Kehidupan sehari-hari di Dalkeith berjalan seperti biasa seakan tak ada
perubahan. Hawk berkesimpulan, jika memang Janet itu gila seperti yang
dikabarkan, ia tak akan mengerti bahwa ia sudah
menikah. Hawk menyimpulkan bahwa ia ia bisa menemukan cara untuk menghadapi
Janet, walaupun artinya harus mengurungnya di suatu tempat, jauh dari Dalkeith.
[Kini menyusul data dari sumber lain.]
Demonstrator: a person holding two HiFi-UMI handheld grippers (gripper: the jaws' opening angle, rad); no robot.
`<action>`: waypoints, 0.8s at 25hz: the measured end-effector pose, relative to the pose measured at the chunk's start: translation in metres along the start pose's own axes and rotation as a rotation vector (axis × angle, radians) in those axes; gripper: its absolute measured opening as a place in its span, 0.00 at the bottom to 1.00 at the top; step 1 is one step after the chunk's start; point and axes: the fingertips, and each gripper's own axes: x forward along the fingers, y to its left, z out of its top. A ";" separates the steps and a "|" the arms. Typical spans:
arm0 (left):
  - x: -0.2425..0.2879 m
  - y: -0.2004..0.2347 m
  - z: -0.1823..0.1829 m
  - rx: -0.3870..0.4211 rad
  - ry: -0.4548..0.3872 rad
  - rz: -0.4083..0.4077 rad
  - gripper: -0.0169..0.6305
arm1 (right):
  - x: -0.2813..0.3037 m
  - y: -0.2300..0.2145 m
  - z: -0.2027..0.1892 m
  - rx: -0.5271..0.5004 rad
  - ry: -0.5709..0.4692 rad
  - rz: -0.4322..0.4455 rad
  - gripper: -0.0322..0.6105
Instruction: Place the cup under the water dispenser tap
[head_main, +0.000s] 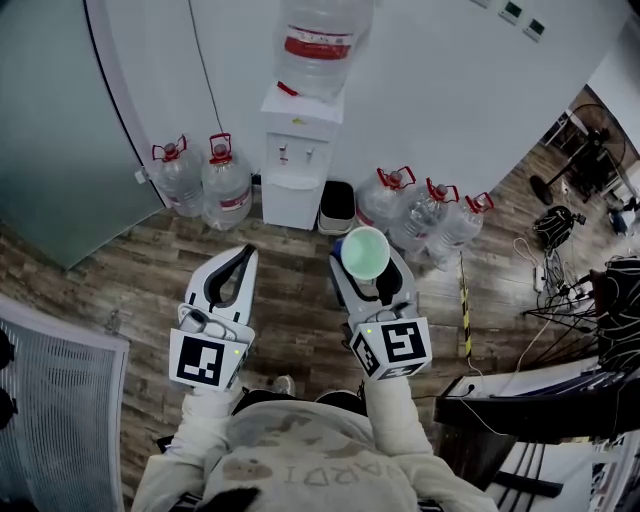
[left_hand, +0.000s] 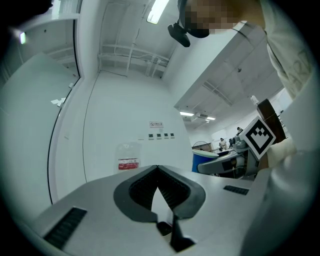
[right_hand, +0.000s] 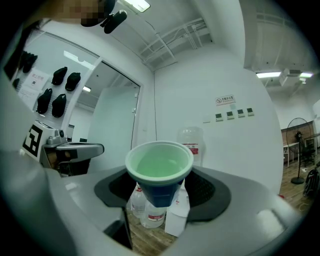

James memerintahkannya untuk menikahinya, dan tak bilang apa-apa mengenai
tempat tinggal.
Lalu,
ia akhirnya melihat sendiri Janet Comyn yang “gila.” Seperti seorang dewi yang
tengah dilanda birahi ia menguliti Hawk dengan ucapannya, menunjukkan
kecerdasan yang sebanding dengan kecantikannya. Tak ada gadis yang ia ingat
bisa membangkitkan rasa dahaga akan dirinya seperti saat ia membelai wanita itu
dengan pandangannya.
Kabar
burung yang beredar ini sangat keliru. Jika saja Hawk diperbolehkan memilih
sendiri wanita idamannya, maka kualitas yang dimiliki Janet –mandiri, cerdas,
tubuh yang menggiurkan, dan hati yang teguh –adalah kualitas yang ia cari.
Mungkin,
pikir Hawk, hidupnya memang sedang membaik.